Stereo based visual odometry
Document
Description
The exponential rise in unmanned aerial vehicles has necessitated the need for accurate pose estimation under any extreme conditions. Visual Odometry (VO) is the estimation of position and orientation of a vehicle based on analysis of a sequence of images captured from a camera mounted on it. VO offers a cheap and relatively accurate alternative to conventional odometry techniques like wheel odometry, inertial measurement systems and global positioning system (GPS). This thesis implements and analyzes the performance of a two camera based VO called Stereo based visual odometry (SVO) in presence of various deterrent factors like shadows, extremely bright outdoors, wet conditions etc... To allow the implementation of VO on any generic vehicle, a discussion on porting of the VO algorithm to android handsets is presented too. The SVO is implemented in three steps. In the first step, a dense disparity map for a scene is computed. To achieve this we utilize sum of absolute differences technique for stereo matching on rectified and pre-filtered stereo frames. Epipolar geometry is used to simplify the matching problem. The second step involves feature detection and temporal matching. Feature detection is carried out by Harris corner detector. These features are matched between two consecutive frames using the Lucas-Kanade feature tracker. The 3D co-ordinates of these matched set of features are computed from the disparity map obtained from the first step and are mapped into each other by a translation and a rotation.

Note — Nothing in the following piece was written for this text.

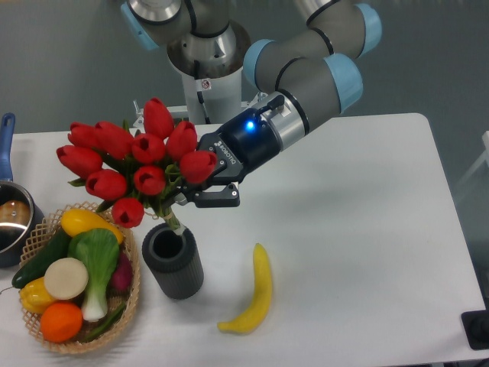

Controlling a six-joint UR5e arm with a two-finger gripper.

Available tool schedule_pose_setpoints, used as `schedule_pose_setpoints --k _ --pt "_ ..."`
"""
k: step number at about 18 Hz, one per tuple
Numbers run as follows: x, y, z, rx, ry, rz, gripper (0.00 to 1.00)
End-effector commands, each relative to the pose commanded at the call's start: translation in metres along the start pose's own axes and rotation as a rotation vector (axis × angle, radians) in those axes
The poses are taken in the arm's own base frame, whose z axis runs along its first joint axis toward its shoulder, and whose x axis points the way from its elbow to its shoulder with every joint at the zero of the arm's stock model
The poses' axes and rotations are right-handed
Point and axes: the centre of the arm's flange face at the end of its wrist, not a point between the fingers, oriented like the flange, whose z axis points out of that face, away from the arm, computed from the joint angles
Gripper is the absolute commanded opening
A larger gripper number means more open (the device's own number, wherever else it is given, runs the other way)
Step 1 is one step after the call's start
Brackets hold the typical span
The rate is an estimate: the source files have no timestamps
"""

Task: Insert the flowers into the vase
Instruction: 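Lower the tulip stems into the black vase opening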

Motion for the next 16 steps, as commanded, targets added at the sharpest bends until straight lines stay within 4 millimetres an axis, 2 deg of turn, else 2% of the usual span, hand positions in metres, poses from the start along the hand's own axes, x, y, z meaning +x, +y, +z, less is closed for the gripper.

The rotation and translation is computed using least squares minimization with the aid of Singular Value Decomposition. Random Sample Consensus (RANSAC) is used for outlier detection. This comprises the third step. The accuracy of the algorithm is quantified based on the final position error, which is the difference between the final position computed by the SVO algorithm and the final ground truth position as obtained from the GPS. The SVO showed an error of around 1% under normal conditions for a path length of 60 m and around 3% in bright conditions for a path length of 130 m. The algorithm suffered in presence of shadows and vibrations, with errors of around 15% and path lengths of 20 m and 100 m respectively.